Healing through humor: comedian Jeanne Robertson speaks at cancer awareness luncheon

ajjohnson@ledger-enquirer.comOctober 1, 2013 

Fifty years ago, Jeanne Robertson was crowned Miss North Carolina, and as she traveled the state, she discovered she could make people laugh.

Now, Robertson is a nationally renowned humorist heard daily on Sirius/XM Radio’s Family Comedy Channels. On Tuesday, she lifted the spirits of cancer survivors at the 11th Annual Breast Cancer Awareness Luncheon held at the Columbus Convention and Trade Center.

The event, sponsored by the Columbus Regional Health Foundation, raised $35,000 to purchase 3-D mammography technology for the Columbus Regional Breast Care Center, said Anne Holmes, a spokesperson for the foundation.

“It can see through dense tissue, which is often a problem for some women,” Holmes said. “That’s going to be a big deal for women who have been told they have cystic breast tissue.”

The theme for the event was “Life is Better with Friends.” The audience of about 1,300 people also consisted of caregivers, health care providers and companies that support breast cancer research and awareness.

In a short video, breast cancer survivors Olga “Yogi” Hall and Patty Livingston described their journeys from diagnosis to treatment at the John B. Amos Cancer Center.

“My biggest strength during this time came from my daughter,” Hall said. “She was my sole heart in all of this. And she said, ‘Mom, we can pull through this. I know we can do it. We’ll take it a day at a time, and we’re going to fight this.”

Livingston said her cancer was detected late because of dense tissue. But she emerged from the experience with new sense of purpose, which includes educating other women about things she wish she had known.

“I encourage every woman to ask about their breast tissue,” she said. “This is not something you know naturally. You have to ask (your doctors and radiologists) about it.”

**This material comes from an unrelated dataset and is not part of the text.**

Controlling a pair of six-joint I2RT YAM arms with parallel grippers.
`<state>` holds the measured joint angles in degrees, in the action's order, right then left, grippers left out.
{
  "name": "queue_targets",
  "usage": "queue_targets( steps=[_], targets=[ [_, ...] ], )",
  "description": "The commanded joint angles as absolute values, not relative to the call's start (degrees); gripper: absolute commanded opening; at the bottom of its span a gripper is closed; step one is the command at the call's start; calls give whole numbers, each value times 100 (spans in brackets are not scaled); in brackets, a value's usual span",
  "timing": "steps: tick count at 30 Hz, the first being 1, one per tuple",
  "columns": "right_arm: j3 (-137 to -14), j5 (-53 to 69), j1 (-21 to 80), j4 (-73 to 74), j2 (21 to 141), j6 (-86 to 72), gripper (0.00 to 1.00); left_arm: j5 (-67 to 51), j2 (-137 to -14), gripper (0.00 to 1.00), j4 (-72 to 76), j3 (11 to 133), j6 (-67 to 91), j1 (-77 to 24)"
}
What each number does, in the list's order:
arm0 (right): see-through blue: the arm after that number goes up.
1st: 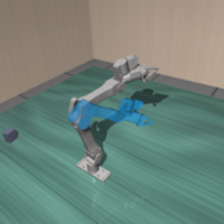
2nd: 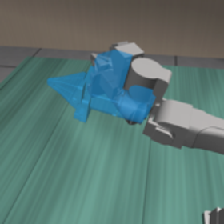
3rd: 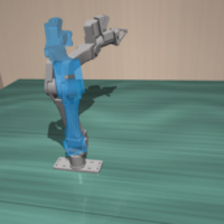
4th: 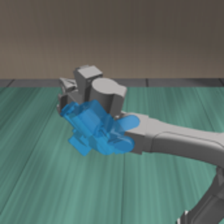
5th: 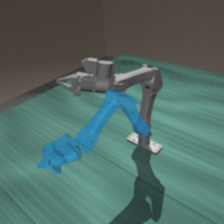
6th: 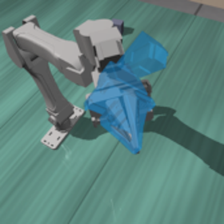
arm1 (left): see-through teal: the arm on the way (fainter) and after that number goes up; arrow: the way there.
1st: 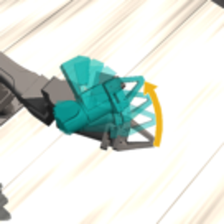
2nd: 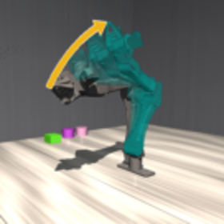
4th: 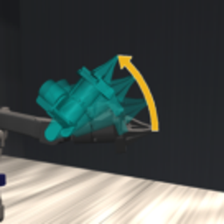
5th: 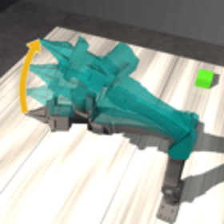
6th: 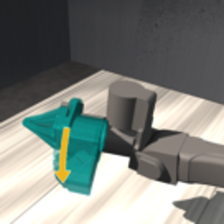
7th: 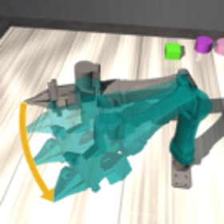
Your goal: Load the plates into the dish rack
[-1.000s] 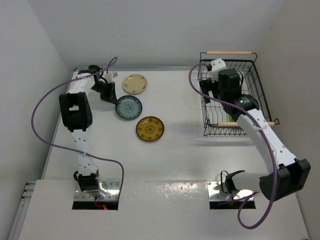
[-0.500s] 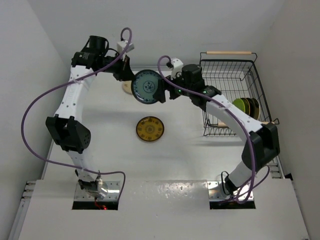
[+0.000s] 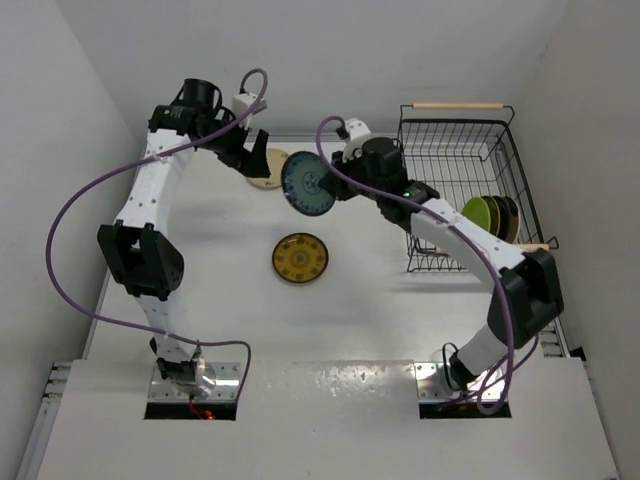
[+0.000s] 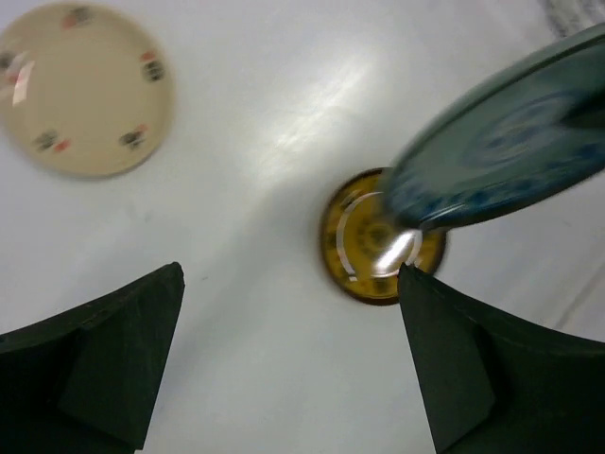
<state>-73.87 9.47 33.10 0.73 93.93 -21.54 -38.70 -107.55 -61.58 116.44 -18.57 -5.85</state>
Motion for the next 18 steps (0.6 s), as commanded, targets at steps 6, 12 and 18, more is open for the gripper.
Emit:
queue_targets(
  steps=[6,12,18],
  targets=[
    [-7840,-2134,2084,1607,7823,-565,0,-134,-11004,100,-6012,12270,-1107,-369],
    [-7462,-4083,1293,2012,8190,1001,0,-245,-10767,100,-5739,11479,-1169,-316],
    [-7076,-3788,783,2277,8359,757,0,-877,-10898,100,-5932,11058,-1318,-316]
  ],
)
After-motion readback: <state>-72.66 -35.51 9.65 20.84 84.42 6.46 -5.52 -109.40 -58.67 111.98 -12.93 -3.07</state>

Robertson, the keynote speaker, said she never had breast cancer, but had a hysterectomy after discovering she had ovarian cancer at age 26. She said she uses humor to address serious topics like cancer because she believes people need encouragement, and laughter can be uplifting.

During her monologue, she described her life as a 70-year-old woman with sagging body parts and a husband who she affectionately calls “Left Brain.”

“He’s my best friend. I would not talk about him if it hurt his feelings, but he is not here,” she told the audience, which roared with laughter. From there she went on to tell stories about her husband’s obsession with order and his insensitive male tendencies. She also made fun of her own foibles, along with life’s challenges and disappointments.

“Well, bare-footed with my hair mashed down, I am 6-feet-two-inches tall," she said. “This makes me, even though it has been 50 years, the tallest contestant to ever have competed in the Miss America Pageant in any state in the union at any time...This also makes me the tallest contestant to ever lose in the Miss America pageant.”

She told the audience: “Please continue, no matter where you are on this journey or what your place on this journey is, to remember that even in the toughest of times there are some things that don’t hurt another person but can bring a smile to our face, and make sure to look for those humorous times too.”

After her speech, women lined up to purchase autographed copies of her books and DVDs. Robertson said $5 from each sale would go to the Columbus Regional Health Foundation.

Judy Buchanan, 62, of Phenix City, has been battling breast cancer for 10 years, and had a double mastectomy in January. She said she heard Robertson speak at the Breast Cancer Awareness luncheon two years ago, and didn’t want to miss another opportunity to see her in person.

“It’s easy to get down and depressed, but you have to have a positive attitude,” she said, leaving the luncheon. “People like Jeanne help so much. I knew I was going to laugh.”